2017-06-16 / Front Page

Calif. couple buys Mere Point land

$550,000 paid for disputed property
Times Record Staff


The property at 946 Mere Point Road, the center of a dispute between the town council and residents who wanted the four-acre parcel to be a public park, sold last month for more than a half million dollars to a couple from California, according to Town Manager John Eldridge.

The waterfront land was tax-acquired by the town in 2011, and a petition was circulated last year, garnering 1,100 signatures, to put the option of creating a park with the land to a referendum.

The council narrowly voted to sell the land, and a group called Brunswick Citizens for Collaborative Government filed a lawsuit in Cumberland County Superior Court in February, claiming the town council violated municipal law by failing to set a referendum vote after a petition was circulated and presented to the council.

The land was sold to Daniel and Kathryn Frost of Irvine, California, for $550,000. The deal closed Thursday. The asking price for the land was $335,000.

According to Brunswick Code Officer Jeffrey Hutchinson, the land could be divided into two parcels.

Although the civil action is pending in court, there is no way for the town to recoup the land after the sale regardless of the court’s decision.
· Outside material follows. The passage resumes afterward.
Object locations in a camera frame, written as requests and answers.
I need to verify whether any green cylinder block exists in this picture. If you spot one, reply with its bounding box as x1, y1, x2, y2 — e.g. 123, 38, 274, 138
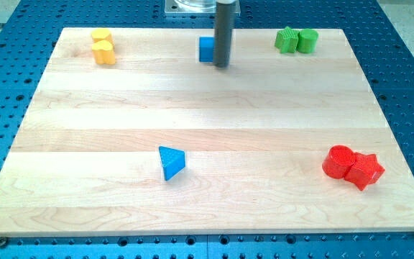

The merits of the case, whether town officials interpreted the town charter incorrectly, will still be decided on.

David Lourie, the plaintiffs’ attorney, said in a previous interview he will take the case to the Maine Supreme Judicial Court if necessary, adding the town destroyed the right to citizens’ initiative.

The suit alleges the town’s narrow reading of the town charter has a chilling effect on citizens’ First Amendment rights to initiate an ordinance.

The thrust of the town’s argument centers around the fact that a council can act in two ways — either through an ordinance, which is an ongoing law and subject to challenge via petition; or through an order, which is a one-time action and not open to petition.

Town Attorney Stephen Langsdorf argues the decision to sell the property was an order, and therefore, not subject to be overturned by referendum. The only way for the order to be changed, he said, is for the council to voluntarily put the decision to a citizen vote, which they are not obligated to do.

Lourie said Thursday the presiding judge will either set an argument date for the parties or decide on the case based on what has been filed.


The petition

THE FOUR-ACRE waterfront land was tax-acquired by Brunswick in 2011, and a petition was circulated last year, garnering 1,100 signatures, to put the option of creating a park with the property to a referendum.